Low-Complexity Adaptive Optics Aided Orbital Angular Momentum Based Wireless Communications

Adaptive optics (AO) has the potential to mitigate the effect of atmospheric turbulence and improve the performance of orbital angular momentum (OAM)-based optical wireless communication (OAM-OWC) links. Here, we propose a single-intensity-measurement phase retrieval algorithm (SPRA)-based AO technique of compensating for the distortion of the OAM beam. The only parameter required by the SPRA wave-front sensor is the intensity of the probe beam in the Fourier domain, which substantially simplifies the AO system.
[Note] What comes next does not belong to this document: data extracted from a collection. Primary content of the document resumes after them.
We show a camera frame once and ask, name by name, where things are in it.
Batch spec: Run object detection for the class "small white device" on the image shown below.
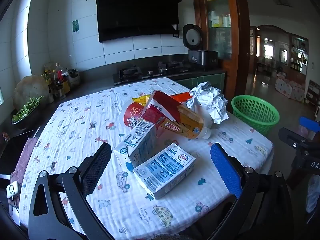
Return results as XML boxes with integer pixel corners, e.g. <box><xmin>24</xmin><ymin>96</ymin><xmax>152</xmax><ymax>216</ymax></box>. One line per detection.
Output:
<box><xmin>6</xmin><ymin>181</ymin><xmax>20</xmax><ymax>198</ymax></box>

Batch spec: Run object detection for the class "green plastic basket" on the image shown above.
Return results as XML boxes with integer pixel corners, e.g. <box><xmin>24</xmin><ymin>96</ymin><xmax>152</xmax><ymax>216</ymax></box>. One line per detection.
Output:
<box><xmin>231</xmin><ymin>95</ymin><xmax>280</xmax><ymax>136</ymax></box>

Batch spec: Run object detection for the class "round beige pumpkin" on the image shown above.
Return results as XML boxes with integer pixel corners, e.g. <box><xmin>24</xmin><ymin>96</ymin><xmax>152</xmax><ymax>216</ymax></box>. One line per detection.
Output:
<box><xmin>13</xmin><ymin>75</ymin><xmax>50</xmax><ymax>110</ymax></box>

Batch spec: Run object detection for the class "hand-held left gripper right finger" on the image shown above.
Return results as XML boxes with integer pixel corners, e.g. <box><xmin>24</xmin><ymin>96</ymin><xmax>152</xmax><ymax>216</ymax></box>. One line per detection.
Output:
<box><xmin>207</xmin><ymin>142</ymin><xmax>294</xmax><ymax>240</ymax></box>

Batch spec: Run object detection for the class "pink dotted play tent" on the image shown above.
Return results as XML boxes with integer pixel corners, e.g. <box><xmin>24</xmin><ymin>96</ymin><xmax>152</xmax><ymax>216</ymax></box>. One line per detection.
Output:
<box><xmin>275</xmin><ymin>77</ymin><xmax>305</xmax><ymax>102</ymax></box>

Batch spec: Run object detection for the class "green kitchen cabinet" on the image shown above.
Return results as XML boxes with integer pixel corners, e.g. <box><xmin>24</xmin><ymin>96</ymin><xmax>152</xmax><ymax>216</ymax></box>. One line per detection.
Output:
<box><xmin>176</xmin><ymin>73</ymin><xmax>227</xmax><ymax>93</ymax></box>

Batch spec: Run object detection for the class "bowl of green vegetables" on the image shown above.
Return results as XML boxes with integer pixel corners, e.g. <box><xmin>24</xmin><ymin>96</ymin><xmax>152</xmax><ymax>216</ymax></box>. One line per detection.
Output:
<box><xmin>11</xmin><ymin>96</ymin><xmax>44</xmax><ymax>130</ymax></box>

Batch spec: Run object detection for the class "wooden display cabinet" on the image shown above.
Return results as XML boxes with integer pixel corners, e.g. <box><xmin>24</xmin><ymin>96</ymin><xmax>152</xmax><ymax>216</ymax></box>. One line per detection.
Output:
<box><xmin>289</xmin><ymin>35</ymin><xmax>309</xmax><ymax>75</ymax></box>

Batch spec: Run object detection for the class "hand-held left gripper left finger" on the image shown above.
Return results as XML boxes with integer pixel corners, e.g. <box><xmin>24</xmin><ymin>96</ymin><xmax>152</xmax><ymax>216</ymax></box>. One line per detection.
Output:
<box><xmin>28</xmin><ymin>142</ymin><xmax>112</xmax><ymax>240</ymax></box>

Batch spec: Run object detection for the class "purple cloth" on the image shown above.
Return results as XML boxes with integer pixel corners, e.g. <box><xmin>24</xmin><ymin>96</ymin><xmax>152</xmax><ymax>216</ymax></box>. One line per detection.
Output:
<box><xmin>10</xmin><ymin>137</ymin><xmax>38</xmax><ymax>205</ymax></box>

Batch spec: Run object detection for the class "black gas stove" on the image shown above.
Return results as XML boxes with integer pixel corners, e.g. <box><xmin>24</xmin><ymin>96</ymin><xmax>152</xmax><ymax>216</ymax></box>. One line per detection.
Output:
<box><xmin>112</xmin><ymin>60</ymin><xmax>193</xmax><ymax>85</ymax></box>

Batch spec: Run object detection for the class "group of condiment bottles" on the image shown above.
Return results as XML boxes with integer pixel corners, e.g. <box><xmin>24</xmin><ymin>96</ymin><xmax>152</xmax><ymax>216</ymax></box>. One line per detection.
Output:
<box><xmin>42</xmin><ymin>63</ymin><xmax>70</xmax><ymax>100</ymax></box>

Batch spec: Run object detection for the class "red paper cup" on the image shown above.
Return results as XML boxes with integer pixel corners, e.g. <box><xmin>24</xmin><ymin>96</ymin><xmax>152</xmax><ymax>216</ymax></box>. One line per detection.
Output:
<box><xmin>121</xmin><ymin>99</ymin><xmax>150</xmax><ymax>130</ymax></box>

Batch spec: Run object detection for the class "black rice cooker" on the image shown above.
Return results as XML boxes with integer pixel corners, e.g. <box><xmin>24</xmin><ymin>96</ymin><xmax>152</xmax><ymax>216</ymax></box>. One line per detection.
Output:
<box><xmin>182</xmin><ymin>24</ymin><xmax>219</xmax><ymax>70</ymax></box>

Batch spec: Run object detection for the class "wooden glass door cabinet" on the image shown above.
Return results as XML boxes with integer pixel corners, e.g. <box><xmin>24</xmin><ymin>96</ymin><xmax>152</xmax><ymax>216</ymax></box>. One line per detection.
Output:
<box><xmin>191</xmin><ymin>0</ymin><xmax>250</xmax><ymax>68</ymax></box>

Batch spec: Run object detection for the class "patterned cloth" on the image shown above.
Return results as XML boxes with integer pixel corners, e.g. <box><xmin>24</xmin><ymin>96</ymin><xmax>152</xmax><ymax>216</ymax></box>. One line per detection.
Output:
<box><xmin>306</xmin><ymin>175</ymin><xmax>320</xmax><ymax>213</ymax></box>

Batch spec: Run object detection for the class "black range hood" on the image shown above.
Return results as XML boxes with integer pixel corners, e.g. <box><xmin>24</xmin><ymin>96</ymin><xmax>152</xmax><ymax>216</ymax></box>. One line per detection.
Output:
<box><xmin>94</xmin><ymin>0</ymin><xmax>190</xmax><ymax>43</ymax></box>

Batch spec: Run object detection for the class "red snack packet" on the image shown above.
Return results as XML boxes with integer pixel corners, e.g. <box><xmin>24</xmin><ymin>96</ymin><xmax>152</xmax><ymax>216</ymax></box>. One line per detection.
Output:
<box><xmin>170</xmin><ymin>92</ymin><xmax>194</xmax><ymax>103</ymax></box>

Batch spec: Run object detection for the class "printed white tablecloth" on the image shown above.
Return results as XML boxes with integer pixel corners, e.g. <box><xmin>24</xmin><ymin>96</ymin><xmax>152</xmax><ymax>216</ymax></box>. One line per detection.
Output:
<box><xmin>19</xmin><ymin>77</ymin><xmax>274</xmax><ymax>240</ymax></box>

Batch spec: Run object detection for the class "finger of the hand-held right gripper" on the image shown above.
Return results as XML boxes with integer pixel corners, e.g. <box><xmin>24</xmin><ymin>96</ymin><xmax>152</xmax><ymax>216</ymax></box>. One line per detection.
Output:
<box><xmin>299</xmin><ymin>116</ymin><xmax>320</xmax><ymax>140</ymax></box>
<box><xmin>278</xmin><ymin>127</ymin><xmax>304</xmax><ymax>148</ymax></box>

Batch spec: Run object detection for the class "yellow snack packet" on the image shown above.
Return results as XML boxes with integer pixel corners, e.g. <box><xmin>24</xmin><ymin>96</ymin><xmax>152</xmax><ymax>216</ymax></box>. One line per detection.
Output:
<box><xmin>132</xmin><ymin>95</ymin><xmax>153</xmax><ymax>105</ymax></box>

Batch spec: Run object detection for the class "low shelf rack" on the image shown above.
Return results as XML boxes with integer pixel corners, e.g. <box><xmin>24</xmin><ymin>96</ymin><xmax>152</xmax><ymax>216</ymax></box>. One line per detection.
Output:
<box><xmin>305</xmin><ymin>80</ymin><xmax>320</xmax><ymax>108</ymax></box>

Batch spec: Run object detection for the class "white and blue milk carton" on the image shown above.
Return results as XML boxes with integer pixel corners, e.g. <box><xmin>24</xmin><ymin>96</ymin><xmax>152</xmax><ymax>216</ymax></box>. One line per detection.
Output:
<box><xmin>132</xmin><ymin>142</ymin><xmax>197</xmax><ymax>200</ymax></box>
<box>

We first derive an analytical expression to characterize the expansion of probe beam in OAM-OWC links and then determine the diameter constraints as the apriori information of the SPRA required for guaranteeing a certain compensation performance. The simulation results illustrate that the SPRA-AO approach can indeed correct a distorted OAM beam both in a single-channel scenario and in multiplexed OAM-OWC systems. The bit error rate can be improved by orders of magnitude with the aid of SPRA-AO compensation. Furthermore, we establish noise models of AO-based OAM-OWC systems and analyze the robustness of the SPRA-AO technique. In a nutshell, this paper provides new insights for the applications of AO and forms the theoretical basis of employing probe beams in OAM-OWC systems.